The TLS is ideally suited for high-resolution measurements of finescale turbulence using multiple vertically spaced sensors. Accurate measurements of energy dissipation rate ϵ and temperature structure constant C²_T are possible with 1 s of data (see Figs. 8 and 9). The accuracy of Taylor's frozen hypothesis is very good over these short time intervals. The assumption that the hot-wire velocity is the longitudinal velocity U(t) is valid when the local mean wind speed U₀ is large compared with the transverse velocity υ(t) [see Eq. (21)]. This is an excellent assumption for the low turbulence levels in the nocturnal jet and stable boundary layer. In addition, the errors from the transverse velocity are reduced for covariance and spectral estimates because they are second-order quantities. The random variations of ϵ and C²_T (global intermittency) are clearly observed (Balsley et al. 2003) since the accuracy of the estimates for the spectral level in the inertial range (ϵ^2/3 and C²_T) is typically 15% with 1 s of data. The assumption of local isotropy is required to estimate ϵ and C²_T. This is a good assumption for high Reynold's number flows and a local description of turbulence described by Kolmogorov's refined similarity hypothesis (Kolmogorov 1962; Smyth and Moum 2000), that is, sufficiently small observation intervals (Sreenivasan and Stolovitzky 1996; Monin and Yaglom 1975).

Results from the TLS finescale turbulence measurements in the NBL are presented in Balsley et al. (2003). These include the observation of very large temperature gradients (28 K m⁻¹) over a few centimeters in altitude, large changes of turbulence intensity C²_T over a few meters in altitude, and very low levels of C²_T ≈ 10⁻⁵ K² m^−2/3 extending over 60 m in altitude. The high-resolution TLS measurements are ideally suited for the statistical analysis of the variability of ϵ and C²_T, as well as the spatial statistics of temperature and velocity in very low turbulence regions and regions of very high Reynolds number such as the middle of the convective mixed layer. Another important area of future work is the measurement of fluxes using improved platform angle and position sensors. New light-weight sensors of trace gases will permit accurate measurement of important fluxes for climate change and transport.
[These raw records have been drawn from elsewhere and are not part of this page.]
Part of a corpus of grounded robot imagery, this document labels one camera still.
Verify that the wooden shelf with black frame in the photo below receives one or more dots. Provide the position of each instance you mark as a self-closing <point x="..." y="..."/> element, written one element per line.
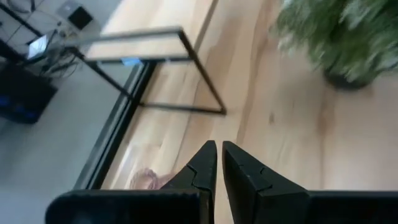
<point x="136" y="46"/>

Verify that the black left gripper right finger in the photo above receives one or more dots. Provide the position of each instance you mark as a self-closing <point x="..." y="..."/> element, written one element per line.
<point x="248" y="186"/>

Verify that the grey box with black panel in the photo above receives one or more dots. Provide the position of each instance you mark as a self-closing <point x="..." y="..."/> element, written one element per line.
<point x="74" y="14"/>

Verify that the pink ribbed glass candle holder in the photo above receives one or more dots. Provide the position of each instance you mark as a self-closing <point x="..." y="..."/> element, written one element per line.
<point x="146" y="180"/>

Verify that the green artificial plant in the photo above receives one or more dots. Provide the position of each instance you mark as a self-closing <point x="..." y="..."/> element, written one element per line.
<point x="342" y="31"/>

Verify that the black floor case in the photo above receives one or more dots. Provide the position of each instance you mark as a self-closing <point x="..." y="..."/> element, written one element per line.
<point x="21" y="93"/>

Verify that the dark plant pot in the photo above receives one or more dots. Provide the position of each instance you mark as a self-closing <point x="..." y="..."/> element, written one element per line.
<point x="342" y="82"/>

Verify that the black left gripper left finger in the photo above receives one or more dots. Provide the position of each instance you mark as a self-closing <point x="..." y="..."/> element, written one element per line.
<point x="203" y="168"/>

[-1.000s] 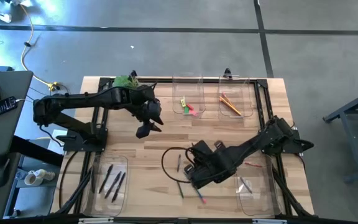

Recent advances in electronic circuits and flash memory will permit even higher data acquisition rates to fully resolve the dissipation range of turbulence. In addition, multiple hot-wire probes will produce measurements of all the components of the velocity vector. This will provide new information on the anisotropy of turbulence for many atmospheric phenomena at all altitudes from the surface to the free troposphere. The low effective mean velocity U of the TLS (2–25 m s⁻¹) system compared with instrumented aircraft (100–200 m s⁻¹) permits more accurate measurements of the small-scale turbulence (Muschinski et al. 2001). Aircraft measurements are preferable when a large region of the atmosphere must be sampled for statistical accuracy, for example, with flux measurements. The TLS, on the other hand, has the advantage of multiple sensors, which provide instantaneous information in the vertical that is difficult to produce with aircraft measurements.